18 MAY 1895, Page 24

Thirteen Doctors. By Mrs. T. K. Spender. (A. D. Innes

and Co.)—Anybody desiring a companionable volume for a railway journey is likely to find his requirements met by Thirteen Doctors which purports to be a collection of anecdotes of personal experience related to Mrs. Spender by various medical men of her acquaintance. The stories are so nearly level in point of merit, that the comparative preference accorded to them will probably depend a good deal on the individual tastes of the reader; but they are all readable, and mostly indicate a moral of some kind.

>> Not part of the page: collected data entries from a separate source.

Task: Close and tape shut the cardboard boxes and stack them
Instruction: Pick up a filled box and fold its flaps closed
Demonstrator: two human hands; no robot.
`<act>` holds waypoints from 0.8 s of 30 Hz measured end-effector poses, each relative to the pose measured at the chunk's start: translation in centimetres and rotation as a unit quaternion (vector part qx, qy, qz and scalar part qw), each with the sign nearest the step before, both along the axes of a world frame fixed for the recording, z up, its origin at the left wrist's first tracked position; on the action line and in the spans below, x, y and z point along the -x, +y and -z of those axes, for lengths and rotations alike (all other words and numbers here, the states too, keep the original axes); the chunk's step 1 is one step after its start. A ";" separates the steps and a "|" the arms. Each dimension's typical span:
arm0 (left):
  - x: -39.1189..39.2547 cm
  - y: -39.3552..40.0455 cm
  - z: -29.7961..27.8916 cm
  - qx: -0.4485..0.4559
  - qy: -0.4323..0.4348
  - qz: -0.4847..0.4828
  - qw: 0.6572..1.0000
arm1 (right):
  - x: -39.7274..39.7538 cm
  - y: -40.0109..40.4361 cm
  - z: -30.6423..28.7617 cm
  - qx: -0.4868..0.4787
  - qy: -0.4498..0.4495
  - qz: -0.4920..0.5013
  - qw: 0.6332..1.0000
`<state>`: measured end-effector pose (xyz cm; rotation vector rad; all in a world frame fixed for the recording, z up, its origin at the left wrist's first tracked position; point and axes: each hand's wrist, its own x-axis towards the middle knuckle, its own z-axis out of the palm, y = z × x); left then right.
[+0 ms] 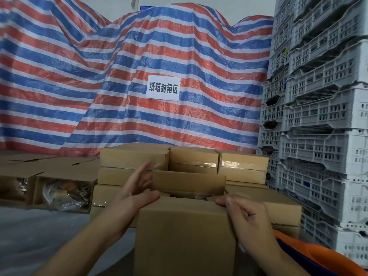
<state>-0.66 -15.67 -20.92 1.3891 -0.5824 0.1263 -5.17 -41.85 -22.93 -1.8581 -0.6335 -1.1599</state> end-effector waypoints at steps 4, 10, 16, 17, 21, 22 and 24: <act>0.6 0.4 -0.7 -0.088 -0.099 -0.094 0.987 | 0.0 0.2 -0.1 0.005 -0.010 0.006 1.000; 1.8 1.9 -1.5 -0.322 -0.229 -0.168 0.903 | 0.1 0.3 0.1 0.042 -0.057 0.063 0.995; 2.2 2.2 -0.6 -0.386 -0.318 -0.206 0.841 | 0.0 0.7 0.6 0.081 -0.138 0.150 0.976; 2.2 2.1 -0.5 -0.381 -0.318 -0.207 0.843 | 0.1 0.7 0.7 0.089 -0.154 0.168 0.970; 2.1 1.9 -0.4 -0.382 -0.309 -0.212 0.845 | 0.4 0.2 0.2 0.102 -0.175 0.247 0.948; 2.2 1.9 -0.4 -0.386 -0.310 -0.213 0.842 | 0.5 0.1 -0.1 0.099 -0.151 0.250 0.951; 2.2 1.9 -0.4 -0.393 -0.313 -0.212 0.838 | 0.6 0.1 -0.3 0.121 -0.094 0.209 0.966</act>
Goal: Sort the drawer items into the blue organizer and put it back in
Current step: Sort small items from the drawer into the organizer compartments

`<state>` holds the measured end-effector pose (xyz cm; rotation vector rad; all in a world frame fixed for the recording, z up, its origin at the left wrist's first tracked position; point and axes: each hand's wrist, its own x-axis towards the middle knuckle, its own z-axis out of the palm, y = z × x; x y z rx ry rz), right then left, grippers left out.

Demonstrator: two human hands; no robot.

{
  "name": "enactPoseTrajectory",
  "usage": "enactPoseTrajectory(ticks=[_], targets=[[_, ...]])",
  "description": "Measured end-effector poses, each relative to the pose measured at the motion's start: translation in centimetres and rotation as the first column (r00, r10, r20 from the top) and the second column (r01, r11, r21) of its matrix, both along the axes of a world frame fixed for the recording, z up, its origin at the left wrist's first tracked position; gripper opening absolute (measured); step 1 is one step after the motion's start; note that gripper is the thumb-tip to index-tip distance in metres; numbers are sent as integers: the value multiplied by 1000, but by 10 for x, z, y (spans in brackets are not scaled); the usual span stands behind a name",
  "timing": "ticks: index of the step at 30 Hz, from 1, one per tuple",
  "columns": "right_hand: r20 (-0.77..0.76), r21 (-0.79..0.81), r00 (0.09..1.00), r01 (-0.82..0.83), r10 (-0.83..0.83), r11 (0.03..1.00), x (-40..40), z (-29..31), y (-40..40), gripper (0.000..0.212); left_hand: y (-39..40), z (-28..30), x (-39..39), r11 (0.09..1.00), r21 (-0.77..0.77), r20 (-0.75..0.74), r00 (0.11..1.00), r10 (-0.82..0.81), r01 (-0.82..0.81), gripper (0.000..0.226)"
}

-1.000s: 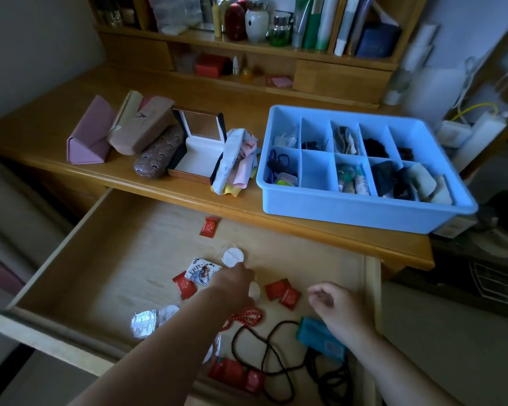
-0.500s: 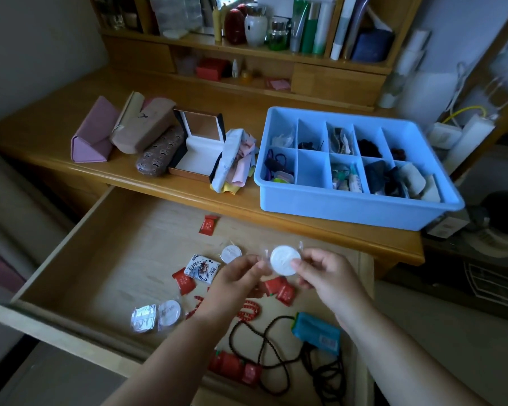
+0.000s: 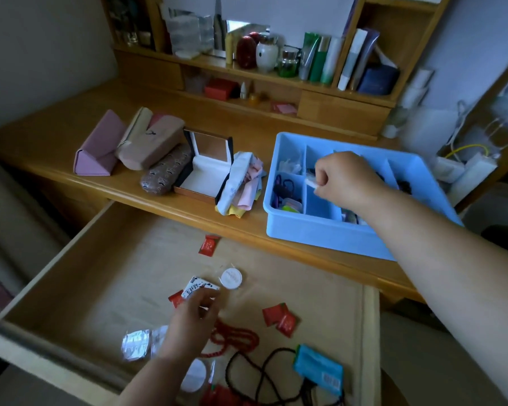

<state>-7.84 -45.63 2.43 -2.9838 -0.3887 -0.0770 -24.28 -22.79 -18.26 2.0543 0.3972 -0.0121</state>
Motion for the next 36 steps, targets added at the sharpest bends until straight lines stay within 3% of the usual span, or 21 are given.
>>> enactPoseTrajectory(ticks=[4,7,10,14,16,18,20,23,25,27,30,33,36], targets=[[-84,-166,996,-28,14,986,-1,-18,6,28,9,-1,0,996,60,-25,997,70,-69,20],[-260,-213,965,-35,-22,976,3,-16,3,17,13,5,-4,992,59,-35,993,110,-108,22],[-283,-372,955,-27,-86,928,7,-23,11,23,28,11,-9,971,236,-57,996,65,-50,17],[-280,-439,955,-37,-97,898,12,-28,15,24,52,24,-15,894,378,-257,955,-148,241,20],[-275,-364,960,-54,-52,930,10,-26,8,23,56,29,-18,767,394,-429,839,-333,506,10],[-145,-177,989,-28,2,984,5,-25,0,21,50,28,-25,613,377,-579,693,-429,694,24],[99,48,994,-53,48,997,-8,-27,-4,16,39,23,-32,535,368,-659,619,-427,760,37],[401,154,906,-210,133,966,-35,-33,-4,15,21,18,-36,407,479,-681,622,-388,778,43],[535,153,826,-300,176,942,-53,-38,-3,16,15,16,-35,363,529,-692,637,-338,767,61],[620,188,761,-382,192,905,-74,-48,1,14,11,16,-34,378,543,-702,652,-286,750,73],[559,224,769,-500,310,836,-109,-82,20,8,4,16,-33,395,500,-732,620,-284,771,46],[255,301,877,-473,408,828,-130,-127,38,3,9,18,-35,478,425,-710,611,-351,769,38],[-110,377,940,-261,323,889,-126,-163,48,8,34,24,-31,700,309,-591,707,-389,644,21]])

Writers of fiction, for instance, may learn caution about discussing unpublished ideas with other people, from "A Dramatic Entertainment," which recounts how a poor lady was defrauded of the renown justly due to her, and also of all interest in life, by an unscrupulous nephew who profited by her misplaced confidence in him to appropriate the materials from which she was constructing a novel, and fore- stall her by giving them to the world in the form of a play. And husbands and stepfathers may perhaps find hints for their guidance in " Breaking her to Harness." and " A Managing Daughter." How much of the book is derived from facts, and how much from imagination, we cannot take upon ourselves to say ; but we should like here to add an expression of sincere regret for Mrs. Spender's death, which occurred a day or two after the above notice was written.